- Opening Delimiter -

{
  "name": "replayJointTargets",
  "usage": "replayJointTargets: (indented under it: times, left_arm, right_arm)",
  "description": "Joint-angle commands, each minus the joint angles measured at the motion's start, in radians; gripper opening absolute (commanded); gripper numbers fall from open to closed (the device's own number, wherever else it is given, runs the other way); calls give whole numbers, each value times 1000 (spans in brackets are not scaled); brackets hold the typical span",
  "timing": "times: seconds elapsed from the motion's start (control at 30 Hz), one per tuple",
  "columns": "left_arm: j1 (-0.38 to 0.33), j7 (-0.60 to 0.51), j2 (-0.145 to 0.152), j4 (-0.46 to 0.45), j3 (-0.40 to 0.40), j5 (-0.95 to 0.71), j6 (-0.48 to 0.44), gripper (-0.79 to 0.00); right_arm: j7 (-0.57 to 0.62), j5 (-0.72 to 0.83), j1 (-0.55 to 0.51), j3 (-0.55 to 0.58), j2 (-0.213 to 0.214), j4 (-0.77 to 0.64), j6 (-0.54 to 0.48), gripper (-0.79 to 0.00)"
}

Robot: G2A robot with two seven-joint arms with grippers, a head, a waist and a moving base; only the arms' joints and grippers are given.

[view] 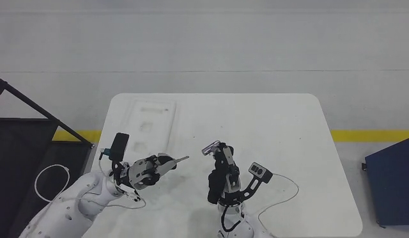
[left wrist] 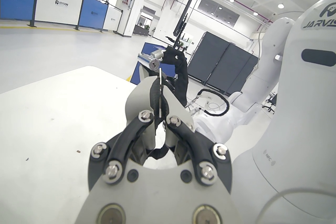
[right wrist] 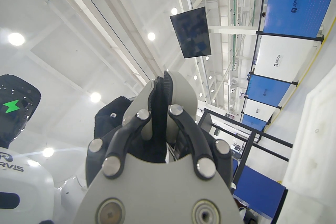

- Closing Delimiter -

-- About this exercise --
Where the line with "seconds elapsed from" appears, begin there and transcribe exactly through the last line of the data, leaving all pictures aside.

-- Completed exercise --
  "timing": "times: seconds elapsed from the motion's start (control at 30 Hz), one per tuple",
  "columns": "left_arm: j1 (-0.38 to 0.33), j7 (-0.60 to 0.51), j2 (-0.145 to 0.152), j4 (-0.46 to 0.45), j3 (-0.40 to 0.40), j5 (-0.95 to 0.71), j6 (-0.48 to 0.44), gripper (-0.79 to 0.00); right_arm: j7 (-0.57 to 0.62), j5 (-0.72 to 0.83), j1 (-0.55 to 0.51), j3 (-0.55 to 0.58), j2 (-0.213 to 0.214), j4 (-0.77 to 0.64), j6 (-0.54 to 0.48), gripper (-0.79 to 0.00)"
}

Robot: G2A robot with two seven-joint arms with grippers, a head, a waist and a moving base; only the arms' joints and grippers are given.

[view] 
[left wrist] 
[right wrist] 

For this exercise, nothing more is required.